REQUIRED ACTION
Only the number is wanted: how many lines in the data contain "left"?

§

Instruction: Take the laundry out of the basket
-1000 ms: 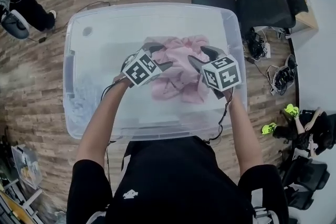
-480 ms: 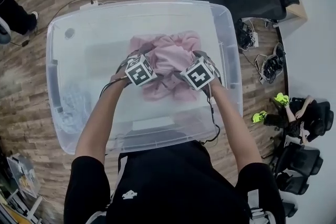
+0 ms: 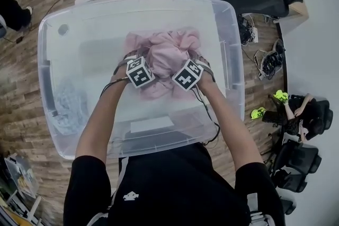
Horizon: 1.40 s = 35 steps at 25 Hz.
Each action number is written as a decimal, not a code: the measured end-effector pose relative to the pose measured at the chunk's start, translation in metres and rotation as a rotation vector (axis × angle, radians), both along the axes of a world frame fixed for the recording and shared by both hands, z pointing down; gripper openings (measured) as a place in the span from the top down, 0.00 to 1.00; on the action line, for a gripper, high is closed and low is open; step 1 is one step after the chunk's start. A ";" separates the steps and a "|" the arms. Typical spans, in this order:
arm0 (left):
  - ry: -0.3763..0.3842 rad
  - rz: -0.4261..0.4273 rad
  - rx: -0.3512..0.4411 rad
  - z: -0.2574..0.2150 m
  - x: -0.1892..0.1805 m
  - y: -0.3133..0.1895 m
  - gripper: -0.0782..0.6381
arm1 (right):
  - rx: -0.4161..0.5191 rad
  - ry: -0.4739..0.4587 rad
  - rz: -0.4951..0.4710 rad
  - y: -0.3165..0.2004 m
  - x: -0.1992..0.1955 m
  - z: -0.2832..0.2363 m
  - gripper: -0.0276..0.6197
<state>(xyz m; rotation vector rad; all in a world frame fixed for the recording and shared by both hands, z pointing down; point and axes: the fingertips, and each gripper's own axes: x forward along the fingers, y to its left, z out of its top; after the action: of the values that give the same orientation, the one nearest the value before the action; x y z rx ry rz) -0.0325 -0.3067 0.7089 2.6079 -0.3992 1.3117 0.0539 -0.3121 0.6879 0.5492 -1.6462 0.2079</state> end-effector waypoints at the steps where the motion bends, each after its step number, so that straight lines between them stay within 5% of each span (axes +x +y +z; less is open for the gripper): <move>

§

TASK OUTPUT
2